- **YOUR ASSIGNMENT**
Give the entries again, precisely as they were written.

[Records contained in a dataset]
________

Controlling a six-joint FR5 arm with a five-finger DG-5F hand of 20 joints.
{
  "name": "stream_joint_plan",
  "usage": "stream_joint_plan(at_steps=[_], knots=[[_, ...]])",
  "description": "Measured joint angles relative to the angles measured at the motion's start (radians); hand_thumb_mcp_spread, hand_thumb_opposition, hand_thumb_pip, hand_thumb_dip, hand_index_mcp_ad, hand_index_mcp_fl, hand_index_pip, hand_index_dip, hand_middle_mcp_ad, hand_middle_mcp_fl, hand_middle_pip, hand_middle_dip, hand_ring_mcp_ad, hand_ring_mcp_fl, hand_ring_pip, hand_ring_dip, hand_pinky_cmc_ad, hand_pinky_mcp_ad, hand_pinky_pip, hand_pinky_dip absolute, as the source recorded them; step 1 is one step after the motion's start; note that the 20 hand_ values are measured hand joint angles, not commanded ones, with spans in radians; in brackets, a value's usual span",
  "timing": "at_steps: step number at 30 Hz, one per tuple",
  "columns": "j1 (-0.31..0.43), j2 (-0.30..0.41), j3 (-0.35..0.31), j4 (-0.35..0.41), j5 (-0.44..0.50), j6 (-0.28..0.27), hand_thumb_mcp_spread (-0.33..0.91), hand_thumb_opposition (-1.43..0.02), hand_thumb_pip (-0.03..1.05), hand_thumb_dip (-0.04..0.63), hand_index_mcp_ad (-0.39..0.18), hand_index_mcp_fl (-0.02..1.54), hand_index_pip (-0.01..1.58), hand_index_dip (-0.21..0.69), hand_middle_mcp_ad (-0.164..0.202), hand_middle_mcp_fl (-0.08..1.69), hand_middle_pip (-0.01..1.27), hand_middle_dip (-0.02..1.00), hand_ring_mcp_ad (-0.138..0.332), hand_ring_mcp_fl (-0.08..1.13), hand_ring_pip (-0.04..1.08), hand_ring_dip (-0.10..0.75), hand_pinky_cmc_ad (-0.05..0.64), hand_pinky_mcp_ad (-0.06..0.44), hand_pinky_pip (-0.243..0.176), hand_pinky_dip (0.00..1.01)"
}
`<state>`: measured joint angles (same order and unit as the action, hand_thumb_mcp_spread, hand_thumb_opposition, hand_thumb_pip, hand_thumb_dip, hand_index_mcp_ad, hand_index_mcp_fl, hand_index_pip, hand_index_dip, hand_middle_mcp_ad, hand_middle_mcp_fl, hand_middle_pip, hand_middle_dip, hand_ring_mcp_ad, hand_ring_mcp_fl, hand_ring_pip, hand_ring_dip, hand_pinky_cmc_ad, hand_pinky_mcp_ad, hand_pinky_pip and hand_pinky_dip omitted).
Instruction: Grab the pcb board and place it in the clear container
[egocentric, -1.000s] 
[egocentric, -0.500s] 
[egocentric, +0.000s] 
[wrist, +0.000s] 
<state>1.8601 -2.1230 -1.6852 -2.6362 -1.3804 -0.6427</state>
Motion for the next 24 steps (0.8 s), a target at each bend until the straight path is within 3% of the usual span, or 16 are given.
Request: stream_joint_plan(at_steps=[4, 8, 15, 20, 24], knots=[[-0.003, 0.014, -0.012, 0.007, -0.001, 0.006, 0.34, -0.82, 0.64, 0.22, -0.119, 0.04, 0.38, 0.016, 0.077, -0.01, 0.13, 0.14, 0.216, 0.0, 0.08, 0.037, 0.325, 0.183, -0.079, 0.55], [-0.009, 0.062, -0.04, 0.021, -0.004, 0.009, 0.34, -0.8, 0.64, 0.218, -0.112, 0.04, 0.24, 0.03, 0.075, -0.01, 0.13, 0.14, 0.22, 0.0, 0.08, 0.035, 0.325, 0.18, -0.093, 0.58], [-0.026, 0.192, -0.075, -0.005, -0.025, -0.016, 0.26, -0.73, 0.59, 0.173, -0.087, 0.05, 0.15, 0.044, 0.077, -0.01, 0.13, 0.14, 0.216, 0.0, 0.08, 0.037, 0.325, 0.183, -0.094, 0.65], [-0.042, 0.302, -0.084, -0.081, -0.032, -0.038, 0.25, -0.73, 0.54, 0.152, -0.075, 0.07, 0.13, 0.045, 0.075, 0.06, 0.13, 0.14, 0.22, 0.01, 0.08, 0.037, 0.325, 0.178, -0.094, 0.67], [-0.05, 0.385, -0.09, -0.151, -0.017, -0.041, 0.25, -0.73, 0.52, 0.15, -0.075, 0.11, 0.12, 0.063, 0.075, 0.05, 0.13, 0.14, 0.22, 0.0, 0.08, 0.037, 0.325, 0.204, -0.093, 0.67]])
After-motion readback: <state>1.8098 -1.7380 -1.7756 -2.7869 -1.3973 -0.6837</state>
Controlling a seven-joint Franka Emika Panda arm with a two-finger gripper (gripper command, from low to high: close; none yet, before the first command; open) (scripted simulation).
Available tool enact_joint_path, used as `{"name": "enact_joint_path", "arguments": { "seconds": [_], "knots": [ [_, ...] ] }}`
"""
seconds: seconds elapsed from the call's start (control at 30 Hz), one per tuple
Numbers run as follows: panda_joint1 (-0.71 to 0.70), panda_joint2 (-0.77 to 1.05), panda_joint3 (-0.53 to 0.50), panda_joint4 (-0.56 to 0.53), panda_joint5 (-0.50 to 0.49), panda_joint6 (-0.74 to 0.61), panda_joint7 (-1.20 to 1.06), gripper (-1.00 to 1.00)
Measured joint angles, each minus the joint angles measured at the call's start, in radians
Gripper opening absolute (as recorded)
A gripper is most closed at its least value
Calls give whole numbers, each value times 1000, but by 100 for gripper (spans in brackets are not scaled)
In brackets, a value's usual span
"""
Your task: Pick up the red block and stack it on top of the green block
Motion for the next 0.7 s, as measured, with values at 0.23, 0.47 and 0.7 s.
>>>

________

- **ANSWER FOR THIS EXERCISE**
Controlling a six-joint FR5 arm with a five-finger DG-5F hand of 20 joints.
{
  "name": "stream_joint_plan",
  "usage": "stream_joint_plan(at_steps=[_], knots=[[_, ...]])",
  "description": "Measured joint angles relative to the angles measured at the motion's start (radians); hand_thumb_mcp_spread, hand_thumb_opposition, hand_thumb_pip, hand_thumb_dip, hand_index_mcp_ad, hand_index_mcp_fl, hand_index_pip, hand_index_dip, hand_middle_mcp_ad, hand_middle_mcp_fl, hand_middle_pip, hand_middle_dip, hand_ring_mcp_ad, hand_ring_mcp_fl, hand_ring_pip, hand_ring_dip, hand_pinky_cmc_ad, hand_pinky_mcp_ad, hand_pinky_pip, hand_pinky_dip absolute, as the source recorded them; step 1 is one step after the motion's start; note that the 20 hand_ values are measured hand joint angles, not commanded ones, with spans in radians; in brackets, a value's usual span",
  "timing": "at_steps: step number at 30 Hz, one per tuple",
  "columns": "j1 (-0.31..0.43), j2 (-0.30..0.41), j3 (-0.35..0.31), j4 (-0.35..0.41), j5 (-0.44..0.50), j6 (-0.28..0.27), hand_thumb_mcp_spread (-0.33..0.91), hand_thumb_opposition (-1.43..0.02), hand_thumb_pip (-0.03..1.05), hand_thumb_dip (-0.04..0.63), hand_index_mcp_ad (-0.39..0.18), hand_index_mcp_fl (-0.02..1.54), hand_index_pip (-0.01..1.58), hand_index_dip (-0.21..0.69), hand_middle_mcp_ad (-0.164..0.202), hand_middle_mcp_fl (-0.08..1.69), hand_middle_pip (-0.01..1.27), hand_middle_dip (-0.02..1.00), hand_ring_mcp_ad (-0.138..0.332), hand_ring_mcp_fl (-0.08..1.13), hand_ring_pip (-0.04..1.08), hand_ring_dip (-0.10..0.75), hand_pinky_cmc_ad (-0.05..0.64), hand_pinky_mcp_ad (-0.06..0.44), hand_pinky_pip (-0.243..0.176), hand_pinky_dip (0.00..1.01)"
}
`<state>`: measured joint angles (same order and unit as the action, hand_thumb_mcp_spread, hand_thumb_opposition, hand_thumb_pip, hand_thumb_dip, hand_index_mcp_ad, hand_index_mcp_fl, hand_index_pip, hand_index_dip, hand_middle_mcp_ad, hand_middle_mcp_fl, hand_middle_pip, hand_middle_dip, hand_ring_mcp_ad, hand_ring_mcp_fl, hand_ring_pip, hand_ring_dip, hand_pinky_cmc_ad, hand_pinky_mcp_ad, hand_pinky_pip and hand_pinky_dip omitted).
Instruction: Grab the pcb board and place it in the clear container
[egocentric, -1.000s] 
[egocentric, -0.500s] 
[egocentric, +0.000s] 
[wrist, +0.000s] 
<state>1.8601 -2.1230 -1.6852 -2.6362 -1.3804 -0.6427</state>
Motion for the next 24 steps (0.8 s), a target at each bend until the straight path is within 3% of the usual span, or 16 are given.
Request: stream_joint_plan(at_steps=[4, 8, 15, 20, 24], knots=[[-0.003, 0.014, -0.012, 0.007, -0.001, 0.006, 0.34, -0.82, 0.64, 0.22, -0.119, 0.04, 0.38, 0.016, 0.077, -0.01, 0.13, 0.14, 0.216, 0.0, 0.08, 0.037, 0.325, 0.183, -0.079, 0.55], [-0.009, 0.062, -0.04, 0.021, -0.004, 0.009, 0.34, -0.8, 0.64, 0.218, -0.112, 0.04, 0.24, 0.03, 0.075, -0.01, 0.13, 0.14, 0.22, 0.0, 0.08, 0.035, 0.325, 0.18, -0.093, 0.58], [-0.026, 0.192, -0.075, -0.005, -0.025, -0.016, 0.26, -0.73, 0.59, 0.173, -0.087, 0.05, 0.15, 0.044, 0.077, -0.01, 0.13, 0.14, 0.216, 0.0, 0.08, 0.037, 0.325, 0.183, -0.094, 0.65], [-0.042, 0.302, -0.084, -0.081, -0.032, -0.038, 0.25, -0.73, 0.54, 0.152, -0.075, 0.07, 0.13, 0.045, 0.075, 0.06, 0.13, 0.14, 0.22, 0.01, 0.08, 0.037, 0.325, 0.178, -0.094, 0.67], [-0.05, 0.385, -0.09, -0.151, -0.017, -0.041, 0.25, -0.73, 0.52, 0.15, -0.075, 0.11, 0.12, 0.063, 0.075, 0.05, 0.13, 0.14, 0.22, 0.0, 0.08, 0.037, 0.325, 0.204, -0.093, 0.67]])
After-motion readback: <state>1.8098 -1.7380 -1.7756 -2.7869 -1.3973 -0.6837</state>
Controlling a seven-joint Franka Emika Panda arm with a two-finger gripper (gripper command, from low to high: close; none yet, before the first command; open) (scripted simulation).
Available tool enact_joint_path, used as `{"name": "enact_joint_path", "arguments": { "seconds": [_], "knots": [ [_, ...] ] }}`
"""
seconds: seconds elapsed from the call's start (control at 30 Hz), one per tuple
Numbers run as follows: panda_joint1 (-0.71 to 0.70), panda_joint2 (-0.77 to 1.05), panda_joint3 (-0.53 to 0.50), panda_joint4 (-0.56 to 0.53), panda_joint5 (-0.50 to 0.49), panda_joint6 (-0.74 to 0.61), panda_joint7 (-1.20 to 1.06), gripper (-1.00 to 1.00)
Measured joint angles, each minus the joint angles measured at the call's start, in radians
Gripper opening absolute (as recorded)
A gripper is most closed at its least value
Calls give whole numbers, each value times 1000, but by 100 for gripper (spans in brackets are not scaled)
In brackets, a value's usual span
"""
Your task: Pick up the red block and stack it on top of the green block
Motion for the next 0.7 s, as measured, with values at 0.23, 0.47 and 0.7 s.
>>>

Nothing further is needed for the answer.